**AIM OF THE EXERCISE**
Of the lines listed below, return exactly those that run from the line containing "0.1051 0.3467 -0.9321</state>" through the line containing "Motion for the", both included.

**COLLECTED DATA**
-*-*-

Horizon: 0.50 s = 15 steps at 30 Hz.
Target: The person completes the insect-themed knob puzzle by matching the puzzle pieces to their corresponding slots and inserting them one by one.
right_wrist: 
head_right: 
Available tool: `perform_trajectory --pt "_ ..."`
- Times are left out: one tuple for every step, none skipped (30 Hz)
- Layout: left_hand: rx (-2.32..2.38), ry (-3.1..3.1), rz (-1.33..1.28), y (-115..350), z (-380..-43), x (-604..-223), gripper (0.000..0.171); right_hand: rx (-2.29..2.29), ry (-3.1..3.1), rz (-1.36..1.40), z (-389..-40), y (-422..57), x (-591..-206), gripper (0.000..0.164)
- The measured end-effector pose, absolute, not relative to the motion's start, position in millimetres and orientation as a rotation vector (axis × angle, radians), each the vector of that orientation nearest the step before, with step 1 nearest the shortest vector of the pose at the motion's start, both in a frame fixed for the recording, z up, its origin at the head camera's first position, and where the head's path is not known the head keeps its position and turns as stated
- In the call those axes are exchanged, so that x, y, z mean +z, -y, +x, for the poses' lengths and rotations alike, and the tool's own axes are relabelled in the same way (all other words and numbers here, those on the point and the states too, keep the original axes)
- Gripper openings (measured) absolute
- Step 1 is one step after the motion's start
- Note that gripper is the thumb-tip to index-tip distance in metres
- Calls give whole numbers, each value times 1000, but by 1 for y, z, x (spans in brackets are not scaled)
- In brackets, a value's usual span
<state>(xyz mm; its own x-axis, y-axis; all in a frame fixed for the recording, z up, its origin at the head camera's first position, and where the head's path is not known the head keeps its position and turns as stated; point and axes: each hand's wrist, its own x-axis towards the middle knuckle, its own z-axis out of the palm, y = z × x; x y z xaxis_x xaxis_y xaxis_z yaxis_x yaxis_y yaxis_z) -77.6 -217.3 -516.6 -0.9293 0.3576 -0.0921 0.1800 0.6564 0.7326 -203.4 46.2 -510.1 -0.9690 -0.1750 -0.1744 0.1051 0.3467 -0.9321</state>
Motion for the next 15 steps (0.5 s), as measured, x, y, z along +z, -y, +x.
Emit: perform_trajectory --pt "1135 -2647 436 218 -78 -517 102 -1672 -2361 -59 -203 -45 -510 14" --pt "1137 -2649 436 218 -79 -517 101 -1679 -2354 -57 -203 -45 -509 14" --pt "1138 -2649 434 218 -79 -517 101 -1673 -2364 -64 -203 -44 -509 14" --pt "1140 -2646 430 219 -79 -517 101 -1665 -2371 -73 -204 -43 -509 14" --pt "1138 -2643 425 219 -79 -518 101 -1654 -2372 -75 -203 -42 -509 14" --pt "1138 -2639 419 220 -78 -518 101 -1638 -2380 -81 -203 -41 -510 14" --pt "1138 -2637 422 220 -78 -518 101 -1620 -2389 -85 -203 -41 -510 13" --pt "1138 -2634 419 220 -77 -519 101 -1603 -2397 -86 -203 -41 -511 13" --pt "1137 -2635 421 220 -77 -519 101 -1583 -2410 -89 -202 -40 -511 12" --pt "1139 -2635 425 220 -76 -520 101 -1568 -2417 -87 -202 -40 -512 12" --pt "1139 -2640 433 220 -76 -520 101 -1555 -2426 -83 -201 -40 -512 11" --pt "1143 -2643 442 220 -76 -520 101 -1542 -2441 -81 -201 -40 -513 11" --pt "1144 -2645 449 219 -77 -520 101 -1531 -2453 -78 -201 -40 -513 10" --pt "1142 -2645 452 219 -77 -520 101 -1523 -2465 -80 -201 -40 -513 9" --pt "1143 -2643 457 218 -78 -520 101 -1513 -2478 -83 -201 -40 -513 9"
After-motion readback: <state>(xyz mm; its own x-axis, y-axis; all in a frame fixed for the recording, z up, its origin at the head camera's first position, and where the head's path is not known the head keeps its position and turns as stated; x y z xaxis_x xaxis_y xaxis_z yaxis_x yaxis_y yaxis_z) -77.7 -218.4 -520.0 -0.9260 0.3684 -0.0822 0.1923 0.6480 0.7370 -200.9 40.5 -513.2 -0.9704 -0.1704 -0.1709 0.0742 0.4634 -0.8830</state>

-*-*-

**RESPONSE BOX**
<state>(xyz mm; its own x-axis, y-axis; all in a frame fixed for the recording, z up, its origin at the head camera's first position, and where the head's path is not known the head keeps its position and turns as stated; point and axes: each hand's wrist, its own x-axis towards the middle knuckle, its own z-axis out of the palm, y = z × x; x y z xaxis_x xaxis_y xaxis_z yaxis_x yaxis_y yaxis_z) -77.6 -217.3 -516.6 -0.9293 0.3576 -0.0921 0.1800 0.6564 0.7326 -203.4 46.2 -510.1 -0.9690 -0.1750 -0.1744 0.1051 0.3467 -0.9321</state>
Motion for the next 15 steps (0.5 s), as measured, x, y, z along +z, -y, +x.

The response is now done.